Entries supplied:
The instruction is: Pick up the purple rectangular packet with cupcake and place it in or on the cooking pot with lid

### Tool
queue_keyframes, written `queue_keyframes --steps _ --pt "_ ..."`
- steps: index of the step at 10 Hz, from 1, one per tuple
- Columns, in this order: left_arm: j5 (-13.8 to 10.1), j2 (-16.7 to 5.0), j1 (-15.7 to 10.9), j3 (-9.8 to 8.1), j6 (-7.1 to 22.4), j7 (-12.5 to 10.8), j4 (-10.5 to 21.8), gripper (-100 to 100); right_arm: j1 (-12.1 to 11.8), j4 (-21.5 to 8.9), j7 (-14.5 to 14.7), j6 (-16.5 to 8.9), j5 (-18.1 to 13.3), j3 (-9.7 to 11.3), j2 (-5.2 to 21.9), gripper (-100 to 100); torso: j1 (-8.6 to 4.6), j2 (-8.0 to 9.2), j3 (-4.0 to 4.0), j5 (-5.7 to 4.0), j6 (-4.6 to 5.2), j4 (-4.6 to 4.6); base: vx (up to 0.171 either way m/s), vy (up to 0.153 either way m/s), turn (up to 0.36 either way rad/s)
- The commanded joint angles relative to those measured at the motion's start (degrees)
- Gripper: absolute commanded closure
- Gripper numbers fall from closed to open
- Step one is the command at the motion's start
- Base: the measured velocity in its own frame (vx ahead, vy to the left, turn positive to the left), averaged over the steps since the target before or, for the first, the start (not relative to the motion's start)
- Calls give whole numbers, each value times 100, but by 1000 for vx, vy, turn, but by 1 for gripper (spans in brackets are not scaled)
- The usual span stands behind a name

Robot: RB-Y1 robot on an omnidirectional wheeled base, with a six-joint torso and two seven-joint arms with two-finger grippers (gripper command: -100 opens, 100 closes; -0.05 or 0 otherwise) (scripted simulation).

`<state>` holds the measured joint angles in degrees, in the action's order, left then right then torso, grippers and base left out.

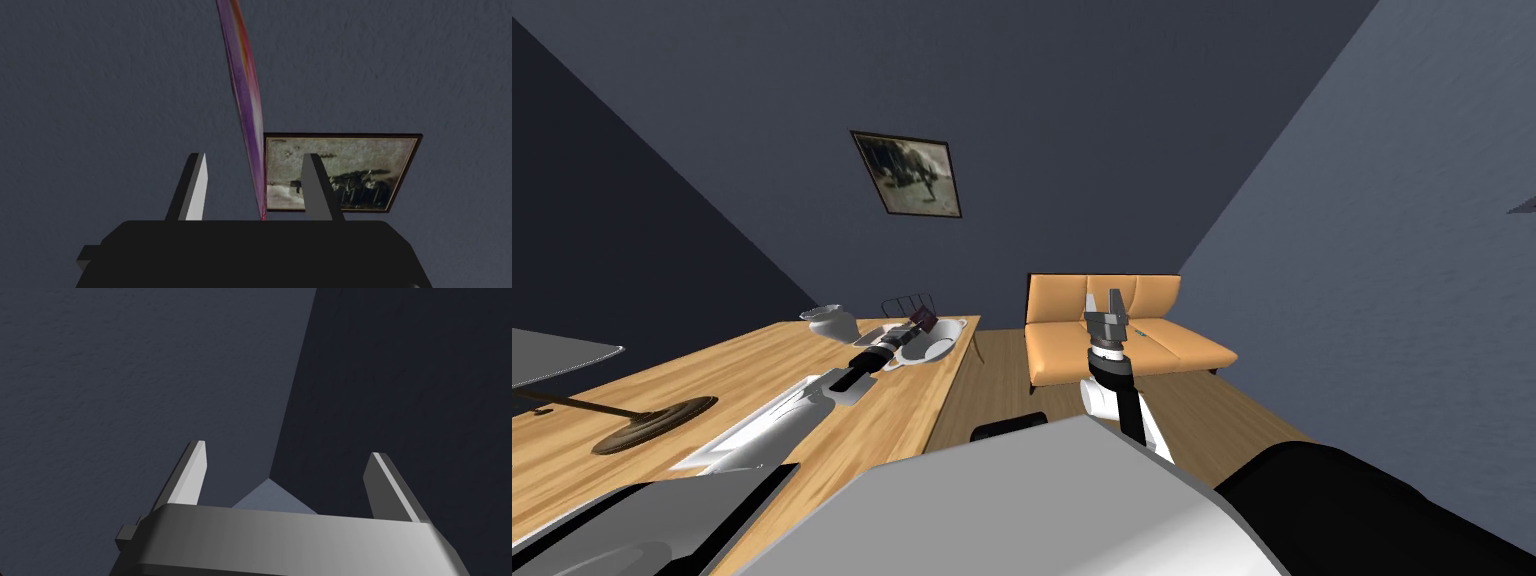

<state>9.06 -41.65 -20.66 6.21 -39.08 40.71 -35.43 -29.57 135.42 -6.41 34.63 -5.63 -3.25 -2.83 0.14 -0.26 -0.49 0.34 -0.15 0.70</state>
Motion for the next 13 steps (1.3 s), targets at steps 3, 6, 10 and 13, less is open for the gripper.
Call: queue_keyframes --steps 3,6,10,13 --pt "0 0 0 0 0 0 0 -100 0 0 0 0 0 0 0 0 -1 16 10 -1 0 -4 3 0 0" --pt "232 -82 45 -140 -163 -217 -37 -100 1 0 0 0 0 0 0 0 -2 20 12 -1 0 -5 19 -13 43" --pt "854 -328 182 -561 -641 -816 -147 -100 -1 0 0 0 0 1 -1 0 -40 -11 -6 -9 -2 2 109 -104 155" --pt "1314 -492 273 -842 -961 -1249 -221 -100 -1 0 0 0 0 0 -1 0 -28 -15 -8 -7 -1 3 99 -82 132"
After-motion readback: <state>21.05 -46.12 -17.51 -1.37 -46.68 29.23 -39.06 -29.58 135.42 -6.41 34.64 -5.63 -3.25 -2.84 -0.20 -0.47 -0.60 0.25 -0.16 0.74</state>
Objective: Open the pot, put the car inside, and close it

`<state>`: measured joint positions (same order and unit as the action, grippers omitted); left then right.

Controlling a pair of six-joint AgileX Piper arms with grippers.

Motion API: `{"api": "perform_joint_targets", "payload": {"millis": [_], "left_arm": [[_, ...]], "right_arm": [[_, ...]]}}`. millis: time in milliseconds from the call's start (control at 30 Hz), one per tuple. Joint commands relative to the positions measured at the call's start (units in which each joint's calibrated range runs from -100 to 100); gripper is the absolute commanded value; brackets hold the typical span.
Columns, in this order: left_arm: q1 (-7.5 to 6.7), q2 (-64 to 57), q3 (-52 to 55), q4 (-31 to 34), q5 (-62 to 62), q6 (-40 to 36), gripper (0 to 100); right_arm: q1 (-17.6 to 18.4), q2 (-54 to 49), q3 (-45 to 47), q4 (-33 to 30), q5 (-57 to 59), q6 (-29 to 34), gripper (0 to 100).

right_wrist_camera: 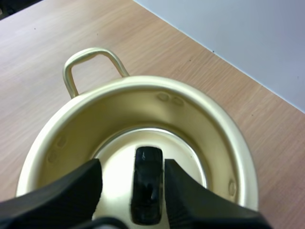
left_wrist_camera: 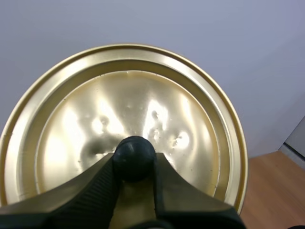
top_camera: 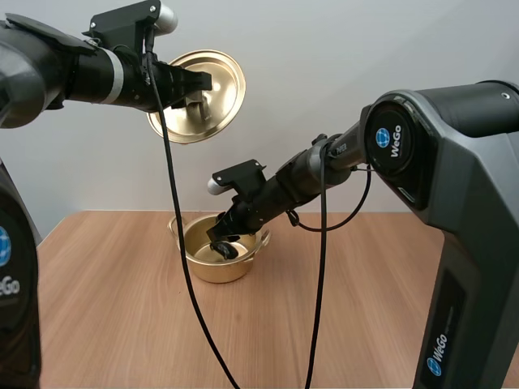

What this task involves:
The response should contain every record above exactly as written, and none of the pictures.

Response to the task:
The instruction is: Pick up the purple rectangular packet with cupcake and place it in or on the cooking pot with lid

### Tool
queue_keyframes, written `queue_keyframes --steps _ --pt "_ ..."`
- steps: index of the step at 10 Hz, from 1, one per tuple
- Columns, in this order: left_arm: j5 (-13.8 to 10.1), j2 (-16.7 to 5.0), j1 (-15.7 to 10.9), j3 (-9.8 to 8.1), j6 (-7.1 to 22.4), j7 (-12.5 to 10.8), j4 (-10.5 to 21.8), gripper (-100 to 100); right_arm: j1 (-12.1 to 11.8), j4 (-21.5 to 8.9), j7 (-14.5 to 14.7), j6 (-16.5 to 8.9), j5 (-18.1 to 13.3), j3 (-9.7 to 11.3), j2 (-5.2 to 21.9), gripper (-100 to 100); torso: j1 (-8.6 to 4.6), j2 (-8.0 to 9.2), j3 (-4.0 to 4.0), j5 (-5.7 to 4.0), j6 (-4.6 to 5.2), j4 (-4.6 to 4.6); base: vx (up to 0.171 either way m/s), vy (up to 0.153 either way m/s), turn (up to 0.36 either way rad/s)
- The commanded joint angles relative to those measured at the motion's start (degrees)
- Gripper: absolute commanded closure
- Gripper numbers fall from closed to open
- Step one is the command at the motion's start
- Base: the measured velocity in its own frame (vx ahead, vy to the left, turn positive to the left), averaged over the steps since the target before or, for the first, the start (not relative to the motion's start)
- Calls give whole numbers, each value times 100, but by 1000 for vx, vy, turn, but by 1 for gripper (spans in brackets are not scaled)
- The usual span stands behind a name

Robot: RB-Y1 robot on an omnidirectional wheeled base, with a six-joint torso and two seven-joint arms with two-finger grippers (gripper command: -100 opens, 100 closes; -0.05 or 0 otherwise) (scripted simulation).

`<state>` holds the measured joint angles in degrees, in the action's order, left then right then torso, grippers and base left out.


<state>9.06 -41.65 -20.66 6.21 -39.08 40.71 -35.43 -29.57 135.42 -6.41 34.63 -5.63 -3.25 -2.83 0.14 -0.26 -0.49 0.34 -0.15 0.70</state>
Motion for the next 13 steps (1.3 s), targets at steps 3, 6, 10 and 13, less is open for the gripper.
Call: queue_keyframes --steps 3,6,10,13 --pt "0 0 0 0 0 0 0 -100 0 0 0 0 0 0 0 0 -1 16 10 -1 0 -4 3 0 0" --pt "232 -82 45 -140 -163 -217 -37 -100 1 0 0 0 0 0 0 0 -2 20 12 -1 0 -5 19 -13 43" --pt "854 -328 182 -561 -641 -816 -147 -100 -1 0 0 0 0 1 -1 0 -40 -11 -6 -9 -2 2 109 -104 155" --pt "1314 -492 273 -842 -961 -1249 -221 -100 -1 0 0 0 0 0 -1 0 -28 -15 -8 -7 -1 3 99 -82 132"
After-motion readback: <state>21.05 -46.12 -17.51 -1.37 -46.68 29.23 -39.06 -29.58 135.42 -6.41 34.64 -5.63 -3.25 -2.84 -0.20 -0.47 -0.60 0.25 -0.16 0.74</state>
Objective: Open the pot, put the car inside, and close it

`<state>`: measured joint positions (same order and unit as the action, grippers omitted); left then right.

Controlling a pair of six-joint AgileX Piper arms with grippers.

Motion API: `{"api": "perform_joint_targets", "payload": {"millis": [_], "left_arm": [[_, ...]], "right_arm": [[_, ...]]}}`. millis: time in milliseconds from the call's start (control at 30 Hz), one per tuple. Joint commands relative to the positions measured at the call's start (units in which each joint's calibrated range runs from -100 to 100); gripper is the absolute commanded value; brackets hold the typical span.
Columns, in this order: left_arm: q1 (-7.5 to 6.7), q2 (-64 to 57), q3 (-52 to 55), q4 (-31 to 34), q5 (-62 to 62), q6 (-40 to 36), gripper (0 to 100); right_arm: q1 (-17.6 to 18.4), q2 (-54 to 49), q3 (-45 to 47), q4 (-33 to 30), q5 (-57 to 59), q6 (-29 to 34), gripper (0 to 100).

right_wrist_camera: 
left_wrist_camera: 
top_camera: 

Output for the exercise is complete.